_Work item:_ Your reply should be a faithful copy of the records below, free of pictures.

Dataset entries
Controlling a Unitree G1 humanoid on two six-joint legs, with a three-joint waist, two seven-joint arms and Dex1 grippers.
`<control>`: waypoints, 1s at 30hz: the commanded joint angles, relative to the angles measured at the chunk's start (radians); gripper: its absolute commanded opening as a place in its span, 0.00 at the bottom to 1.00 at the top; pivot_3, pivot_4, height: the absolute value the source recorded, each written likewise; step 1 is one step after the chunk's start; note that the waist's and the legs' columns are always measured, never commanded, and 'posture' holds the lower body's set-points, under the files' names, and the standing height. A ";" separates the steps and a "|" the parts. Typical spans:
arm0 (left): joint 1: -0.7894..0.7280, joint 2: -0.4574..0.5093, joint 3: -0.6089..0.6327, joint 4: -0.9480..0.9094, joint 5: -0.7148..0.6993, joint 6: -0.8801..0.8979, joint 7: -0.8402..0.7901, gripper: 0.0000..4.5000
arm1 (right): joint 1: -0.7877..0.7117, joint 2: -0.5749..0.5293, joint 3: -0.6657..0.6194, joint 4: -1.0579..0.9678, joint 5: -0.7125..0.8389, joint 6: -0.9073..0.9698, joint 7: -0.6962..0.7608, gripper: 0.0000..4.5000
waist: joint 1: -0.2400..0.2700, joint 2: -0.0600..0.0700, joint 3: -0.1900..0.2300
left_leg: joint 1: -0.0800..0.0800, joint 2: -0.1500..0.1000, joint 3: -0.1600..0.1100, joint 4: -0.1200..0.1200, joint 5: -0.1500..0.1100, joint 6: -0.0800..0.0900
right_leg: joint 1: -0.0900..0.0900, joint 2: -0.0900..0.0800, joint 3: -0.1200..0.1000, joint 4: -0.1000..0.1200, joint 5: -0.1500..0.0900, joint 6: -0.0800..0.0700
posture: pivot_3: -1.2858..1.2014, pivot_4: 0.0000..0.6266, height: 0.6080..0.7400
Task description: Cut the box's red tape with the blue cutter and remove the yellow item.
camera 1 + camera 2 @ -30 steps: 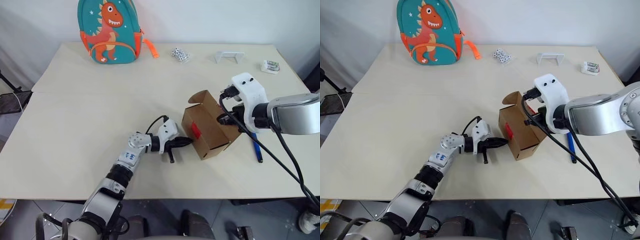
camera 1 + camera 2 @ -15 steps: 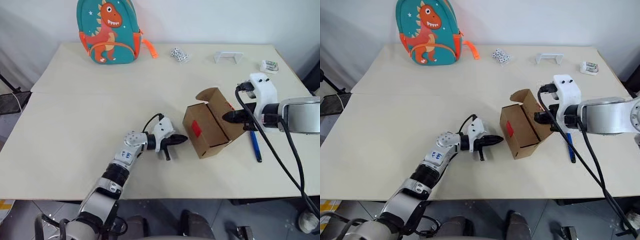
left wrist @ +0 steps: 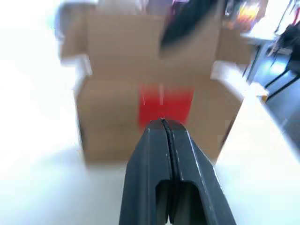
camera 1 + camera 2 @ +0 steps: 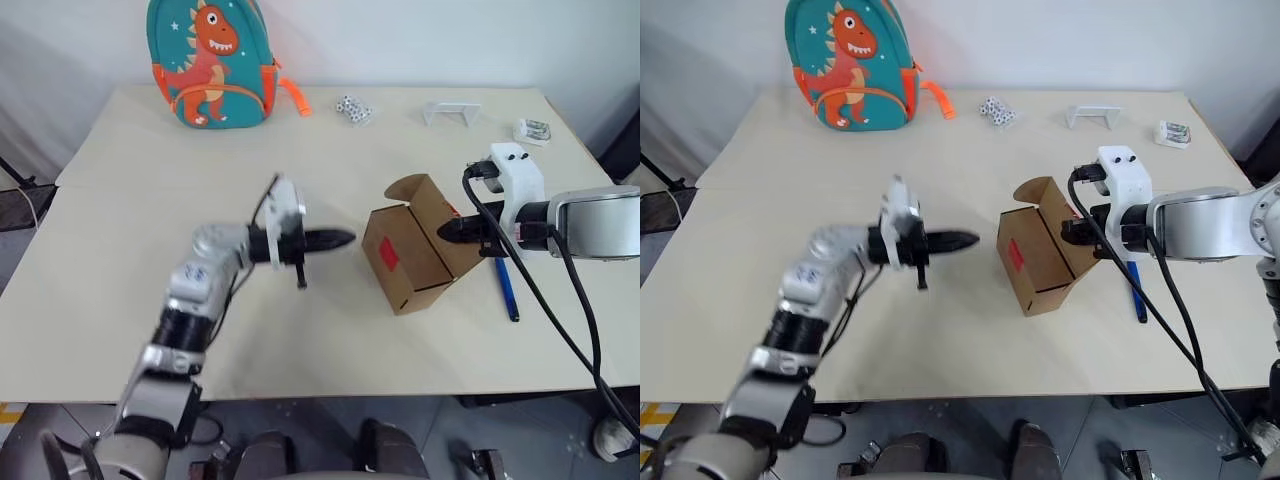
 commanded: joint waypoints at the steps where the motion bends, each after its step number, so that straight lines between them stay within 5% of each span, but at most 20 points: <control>1: -0.038 -0.066 -0.061 -0.021 -0.010 0.035 0.004 0.00 | 0.011 0.031 0.020 0.011 -0.033 0.017 0.007 0.00 | 0.004 -0.001 -0.001 | 0.002 0.000 0.000 0.000 0.000 0.000 | 0.003 0.000 0.000 -0.001 0.000 0.000 | 0.52 0.24 1.00; 8: -0.041 -0.136 -0.191 0.062 0.146 -0.048 0.073 0.00 | 0.001 0.065 0.001 0.022 -0.063 0.024 0.004 0.00 | -0.013 -0.002 -0.001 | 0.006 0.001 0.003 -0.004 0.000 0.000 | 0.003 0.002 0.000 -0.001 0.000 0.000 | 0.52 0.24 1.00; 30: 0.001 -0.139 -0.207 0.133 0.249 -0.024 0.179 0.00 | 0.052 0.056 -0.066 0.048 -0.076 0.035 0.029 0.00 | -0.017 -0.004 -0.002 | 0.007 0.001 0.004 -0.004 0.000 -0.001 | 0.003 0.001 0.001 -0.001 0.000 0.000 | 0.52 0.24 1.00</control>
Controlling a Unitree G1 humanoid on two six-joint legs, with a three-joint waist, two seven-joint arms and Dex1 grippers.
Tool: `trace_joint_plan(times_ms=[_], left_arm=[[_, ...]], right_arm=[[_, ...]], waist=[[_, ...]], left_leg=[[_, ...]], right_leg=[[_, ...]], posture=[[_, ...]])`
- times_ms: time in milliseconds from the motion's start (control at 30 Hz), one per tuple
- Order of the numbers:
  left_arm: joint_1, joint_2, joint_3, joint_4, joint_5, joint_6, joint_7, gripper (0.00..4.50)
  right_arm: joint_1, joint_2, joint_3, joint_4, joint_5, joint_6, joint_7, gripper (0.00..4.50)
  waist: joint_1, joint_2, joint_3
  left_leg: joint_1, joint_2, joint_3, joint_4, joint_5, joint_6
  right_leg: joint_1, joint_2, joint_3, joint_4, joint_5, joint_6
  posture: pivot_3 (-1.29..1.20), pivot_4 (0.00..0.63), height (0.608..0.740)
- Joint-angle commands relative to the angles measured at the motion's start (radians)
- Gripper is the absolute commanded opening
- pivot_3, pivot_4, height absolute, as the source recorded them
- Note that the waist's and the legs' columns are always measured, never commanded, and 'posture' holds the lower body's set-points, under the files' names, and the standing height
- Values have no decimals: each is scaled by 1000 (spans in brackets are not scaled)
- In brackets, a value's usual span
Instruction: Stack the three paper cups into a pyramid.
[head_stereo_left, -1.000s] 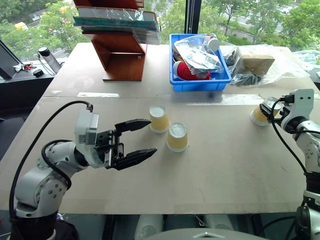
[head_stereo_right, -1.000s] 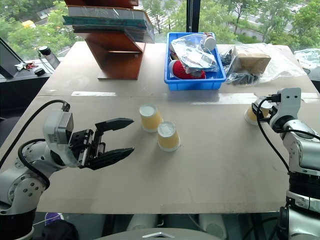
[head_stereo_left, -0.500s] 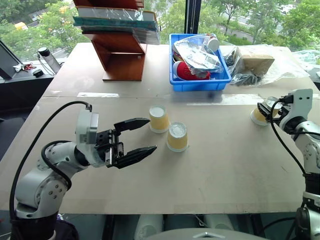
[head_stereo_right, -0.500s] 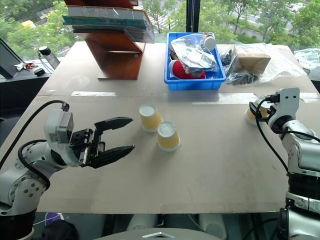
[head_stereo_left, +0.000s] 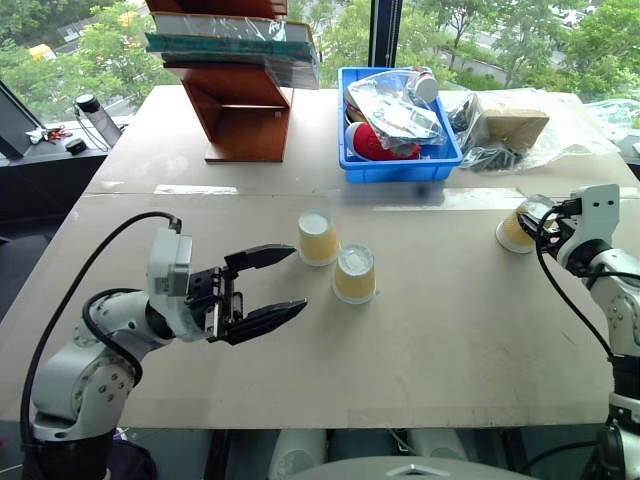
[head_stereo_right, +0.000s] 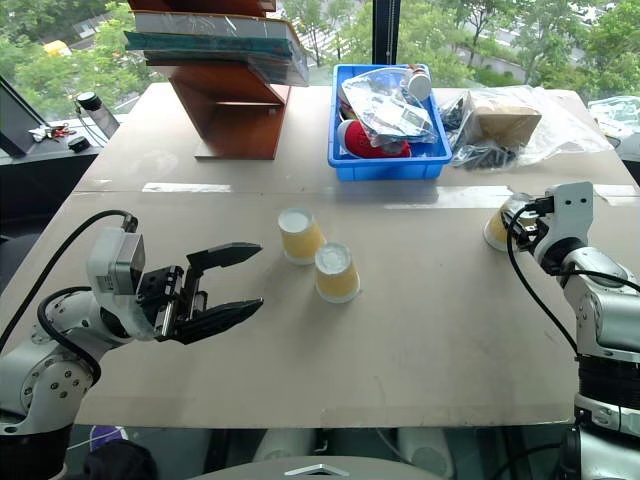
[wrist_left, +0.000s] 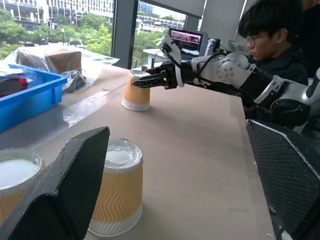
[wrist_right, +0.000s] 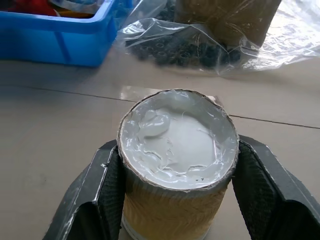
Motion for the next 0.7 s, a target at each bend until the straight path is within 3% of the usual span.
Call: trace_joint_plan(times_ms=[33, 233, 400, 700], left_arm=[[19, 2, 26, 10, 10, -36, -32, 4500], [32, 14, 33, 30, 25, -46, -58, 4500], [22, 22, 34, 33, 28, -41, -61, 4500], [24, 29, 39, 30, 29, -42, -57, 4500]], right_arm=[[45, -59, 79, -286, 164, 38, 203, 2570], [51, -92, 245, -479, 224, 61, 289, 2570], [42, -91, 342, -490, 187, 46, 296, 2570], [58, -82, 403, -440, 114, -15, 296, 2570]], waist=[[-2, 2, 1], [3, 1, 2], [5, 0, 2], [2, 0, 2]], left_leg=[[0, 0, 0, 0, 0, 0], [0, 1, -2, -1, 0, 0], [-1, -1, -1, 0, 0, 0], [-1, 0, -2, 0, 0, 0]], right_leg=[[0, 0, 0, 0, 0, 0], [0, 0, -2, 0, 0, 0], [0, -2, -2, -1, 0, 0], [0, -1, -3, -1, 0, 0]], posture=[[0, 150, 740], [0, 150, 740], [0, 150, 740], [0, 150, 740]])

_Answer box:_
Controlling a Unitree G1 humanoid on two six-joint legs, with a three-joint waist, two seven-joint arms and Dex1 grippers.
`<control>`: waypoints, 1s at 30hz: the commanded joint angles, relative to the angles measured at the chunk's start (radians); gripper: its absolute commanded opening as a place in its span, 0.00 at the bottom to 1.00 at the top; pivot_3, pivot_4, height: the absolute value the source recorded, each written likewise; step 1 is one step after the chunk's start; note that the waist's and the legs' columns are always measured, never commanded, and 'posture' holds the lower body's set-points, under the files' names, and the standing height. A ";" separates the steps and a "|" the parts. Typical spans:
arm0 (left): joint 1: -0.7894..0.7280, joint 2: -0.4574..0.5093, joint 3: -0.6089..0.6327, joint 4: -0.9480..0.9094, joint 5: -0.7148..0.6993, joint 6: -0.8801..0.8979, joint 7: -0.8402..0.7901, gripper: 0.0000..4.5000
arm1 (right): joint 1: -0.7877..0.7117, joint 2: -0.5749..0.5293, joint 3: -0.6657..0.6194, joint 4: -1.0579..0.9678, joint 5: -0.7125..0.8389, joint 6: -0.9073..0.9698, joint 7: -0.6962..0.7608, gripper: 0.0000..4.5000
waist: joint 1: -0.2400..0.2700, joint 2: -0.0600..0.0700, joint 3: -0.1900..0.2300
left_leg: joint 1: -0.0800..0.0800, joint 2: -0.1500..0.1000, joint 3: -0.1600..0.1100, joint 4: -0.1200..0.1200, joint 5: -0.1500..0.1100, joint 6: -0.0800..0.0900
right_leg: joint 1: -0.0900..0.0900, joint 2: -0.0900..0.0800, joint 3: -0.1200..0.1000, joint 4: -0.1000..0.1200, joint 5: -0.1500..0.0900, joint 6: -0.0800..0.0700
posture: pivot_3: -1.2858..1.2014, pivot_4: 0.0000..0.6266, height: 0.6080..0.7400
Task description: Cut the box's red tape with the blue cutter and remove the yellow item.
camera 1 + camera 2 @ -30 steps: 
camera 1 + camera 2 @ -15 steps: 
left wrist @ +0 steps: 
camera 1 + camera 2 @ +0 steps: 
 commanded: joint waypoints at the steps where the motion bends, each after its step number, so that straight lines between them stay within 5% of each span, but at most 20 points: <control>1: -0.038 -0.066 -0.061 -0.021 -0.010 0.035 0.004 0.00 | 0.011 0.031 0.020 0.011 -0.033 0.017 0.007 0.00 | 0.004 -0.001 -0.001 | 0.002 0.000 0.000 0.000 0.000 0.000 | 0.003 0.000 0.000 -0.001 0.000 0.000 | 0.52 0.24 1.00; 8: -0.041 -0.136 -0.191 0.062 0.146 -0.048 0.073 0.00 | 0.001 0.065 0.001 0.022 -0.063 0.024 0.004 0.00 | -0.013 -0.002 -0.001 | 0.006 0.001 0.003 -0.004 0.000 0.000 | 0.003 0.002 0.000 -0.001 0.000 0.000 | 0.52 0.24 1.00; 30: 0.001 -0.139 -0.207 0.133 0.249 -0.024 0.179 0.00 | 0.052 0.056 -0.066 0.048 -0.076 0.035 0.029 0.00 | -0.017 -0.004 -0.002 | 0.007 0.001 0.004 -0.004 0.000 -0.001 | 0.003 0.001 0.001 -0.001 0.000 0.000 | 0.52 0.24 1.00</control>
Controlling a Unitree G1 humanoid on two six-joint legs, with a three-joint waist, two seven-joint arms and Dex1 grippers.
Tool: `trace_joint_plan(times_ms=[_], left_arm=[[_, ...]], right_arm=[[_, ...]], waist=[[_, ...]], left_leg=[[_, ...]], right_leg=[[_, ...]], posture=[[_, ...]])`
- times_ms: time in milliseconds from the motion's start (control at 30 Hz), one per tuple
- Order of the numbers:
  left_arm: joint_1, joint_2, joint_3, joint_4, joint_5, joint_6, joint_7, gripper (0.00..4.50)
  right_arm: joint_1, joint_2, joint_3, joint_4, joint_5, joint_6, joint_7, gripper (0.00..4.50)
  waist: joint_1, joint_2, joint_3
  left_leg: joint_1, joint_2, joint_3, joint_4, joint_5, joint_6
  right_leg: joint_1, joint_2, joint_3, joint_4, joint_5, joint_6
  posture: pivot_3 (-1.29..1.20), pivot_4 (0.00..0.63), height (0.608..0.740)
- Joint-angle commands relative to the angles measured at the motion's start (radians)
- Gripper is the absolute commanded opening
- pivot_3, pivot_4, height absolute, as the source recorded them
- Note that the waist's and the legs' columns are always measured, never commanded, and 'posture' holds the lower body's set-points, under the files' names, and the standing height
- Values have no decimals: each is scaled by 1000 (spans in brackets are not scaled)
- In brackets, a value's usual span
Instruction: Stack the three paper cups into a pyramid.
[head_stereo_left, -1.000s] 
[head_stereo_right, -1.000s] 
[head_stereo_left, -0.500s] 
[head_stereo_right, -0.500s] 
[head_stereo_left, +0.000s] 
[head_stereo_right, +0.000s] 
[wrist_left, +0.000s] 
[wrist_right, +0.000s] 
Motion for the next 0.7 s, a target at each bend until the straight path is within 3% of the usual span.
Call: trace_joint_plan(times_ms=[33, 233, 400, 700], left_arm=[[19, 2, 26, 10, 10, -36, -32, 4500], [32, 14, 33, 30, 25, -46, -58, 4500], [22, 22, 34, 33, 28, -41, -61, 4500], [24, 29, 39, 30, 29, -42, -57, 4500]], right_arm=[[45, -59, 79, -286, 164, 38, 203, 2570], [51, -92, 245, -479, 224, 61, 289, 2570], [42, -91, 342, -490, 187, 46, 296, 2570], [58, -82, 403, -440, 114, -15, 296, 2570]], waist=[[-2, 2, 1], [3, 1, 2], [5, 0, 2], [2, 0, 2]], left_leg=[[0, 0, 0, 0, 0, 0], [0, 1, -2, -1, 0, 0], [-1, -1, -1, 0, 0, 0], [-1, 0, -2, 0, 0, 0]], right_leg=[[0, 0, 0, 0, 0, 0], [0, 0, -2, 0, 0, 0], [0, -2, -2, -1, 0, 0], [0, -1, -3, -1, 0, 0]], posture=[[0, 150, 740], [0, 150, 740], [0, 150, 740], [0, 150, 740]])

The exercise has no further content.